Pipestat configuration

Pipestat requires a few pieces of information to run:

a pipeline_name to write into, usually contained within the schema file (see below).

a path to the schema file that describes results that can be reported, e.g. "your/path/sample_output_schema.yaml":

title: An example Pipestat output schema
description: A pipeline that uses pipestat to report sample and project level results.
type: object
properties:
  pipeline_name: "default_pipeline_name"
  samples:
    type: array
    items:
      type: object
      properties:
        result_name:
          type: string
          description: "ResultName"

backend info: either path to a YAML-formatted file or pipestat config with PostgreSQL database login credentials.

Note that the config file can also contain a path to the yaml-formatted results file:

schema_path: sample_output_schema.yaml
#The config can contain either a results_file_path (file backend) or a database connection (database backend)
# results_file_path takes priority and will create a PipestatManager with a file backend
results_file_path: results_file.yaml 
database:
  dialect: postgresql
  driver: psycopg
  name: pipestat-test
  user: postgres
  password: pipestat-password
  host: 127.0.0.1
  port: 5432

Beginning with v0.10.0, there is also support for reporting results directly to PEPHub.
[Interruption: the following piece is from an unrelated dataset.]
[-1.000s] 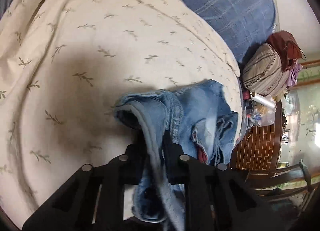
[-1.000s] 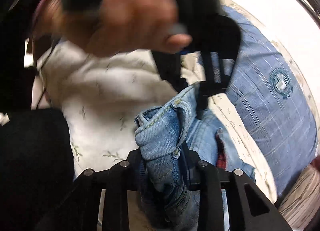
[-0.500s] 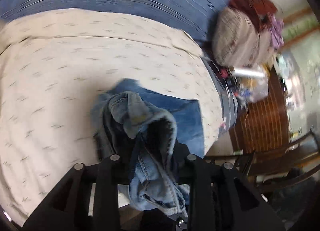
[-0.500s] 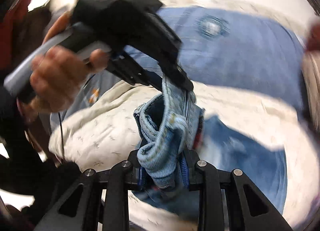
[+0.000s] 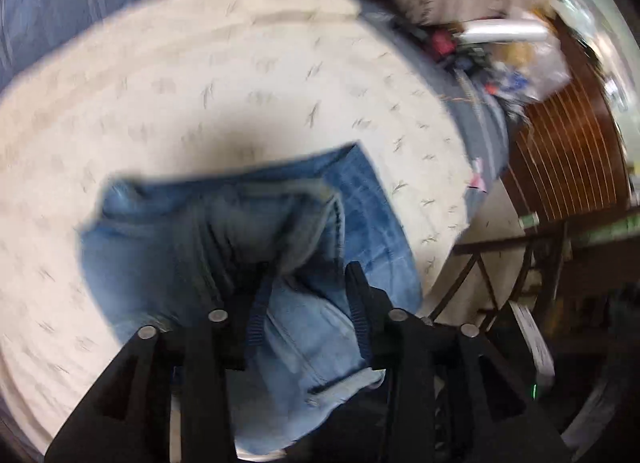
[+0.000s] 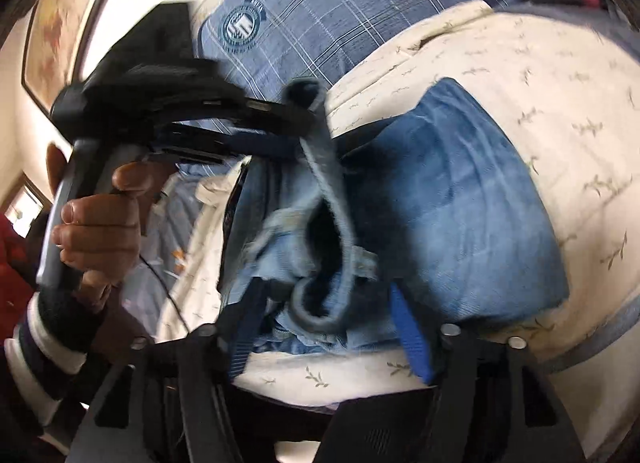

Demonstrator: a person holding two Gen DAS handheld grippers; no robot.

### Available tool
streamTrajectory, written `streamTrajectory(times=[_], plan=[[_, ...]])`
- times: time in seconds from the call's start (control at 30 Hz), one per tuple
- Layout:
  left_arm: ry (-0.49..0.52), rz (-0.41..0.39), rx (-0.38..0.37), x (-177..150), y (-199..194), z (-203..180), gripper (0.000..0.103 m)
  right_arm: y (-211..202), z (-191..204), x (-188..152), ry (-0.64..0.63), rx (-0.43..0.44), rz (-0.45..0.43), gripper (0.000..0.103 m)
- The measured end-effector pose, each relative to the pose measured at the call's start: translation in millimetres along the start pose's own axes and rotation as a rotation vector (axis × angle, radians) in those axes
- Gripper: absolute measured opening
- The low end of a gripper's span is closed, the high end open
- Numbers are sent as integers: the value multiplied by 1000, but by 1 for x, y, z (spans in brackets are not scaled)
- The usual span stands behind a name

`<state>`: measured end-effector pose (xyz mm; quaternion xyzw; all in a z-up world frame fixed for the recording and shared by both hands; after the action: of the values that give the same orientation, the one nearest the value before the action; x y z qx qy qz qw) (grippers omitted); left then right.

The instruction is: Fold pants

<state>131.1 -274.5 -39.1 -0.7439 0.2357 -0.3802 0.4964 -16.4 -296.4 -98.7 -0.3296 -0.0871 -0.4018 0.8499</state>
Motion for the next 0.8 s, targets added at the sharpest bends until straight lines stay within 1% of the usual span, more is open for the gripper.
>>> streamTrajectory(times=[0.03,0.07,0.13,0.17,0.23,0.27,0.33,0.4,0.47,0.5,0.57,0.6,0.63,0.67,0.7,0.73,0.77,0.8], plan=[[33,-21,25,3,-11,4,56,-1,0,2,15,20,2,71],[76,-60,68,9,-27,12,71,-3,-1,3,29,34,0,73],[116,-90,93,13,-41,25,82,0,0,3,40,57,9,79],[132,-81,89,14,-42,30,82,2,0,3,39,60,14,79],[168,-21,63,11,-33,38,82,9,1,1,36,52,25,82],[201,11,63,8,-25,39,82,11,2,2,35,46,26,82],[270,48,91,5,-10,36,82,16,5,3,38,52,36,83],[348,88,99,-1,7,31,82,19,3,2,46,59,39,84],[396,115,102,-6,22,28,82,23,3,1,43,63,41,84],[402,130,122,-10,32,32,82,24,2,0,40,59,41,83],[369,125,142,-13,44,40,82,28,1,3,39,43,38,67],[348,90,153,-14,44,44,79,29,1,3,41,40,39,51],[342,69,156,-14,42,45,71,28,1,4,40,39,35,43],[335,49,157,-15,37,45,65,25,4,5,31,46,25,43],[316,27,144,-16,29,42,62,22,6,5,23,53,21,40],[301,10,132,-16,23,40,57,18,10,6,19,67,14,38],[290,-8,119,-15,15,36,55,11,14,8,21,91,0,38],[283,-28,111,-13,4,29,54,2,18,12,29,124,-18,35]])
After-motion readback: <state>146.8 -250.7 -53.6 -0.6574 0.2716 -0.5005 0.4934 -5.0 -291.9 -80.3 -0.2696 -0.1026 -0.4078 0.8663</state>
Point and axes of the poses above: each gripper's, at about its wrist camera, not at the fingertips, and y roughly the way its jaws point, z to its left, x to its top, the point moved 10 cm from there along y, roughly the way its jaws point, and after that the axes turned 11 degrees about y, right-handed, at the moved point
Simply give PipestatManager a path to a PEPHub registry path:

psm = PipestatManager(pephub_path="databio/pipestat_demo:default", schema_path=my_schema_file_path)

You can also place this in the configuration file:

pephub_path: "databio/pipestat_demo:default"
schema_path: sample_output_schema.yaml

Apart from that, there are many other optional configuration points that have defaults. Please refer to the environment variables reference to learn about the the optional configuration options and their meaning.

Configuration sources

Pipestat configuration can come from 3 sources, with the following priority:

PipestatManager constructor
Pipestat configuration file
Environment variables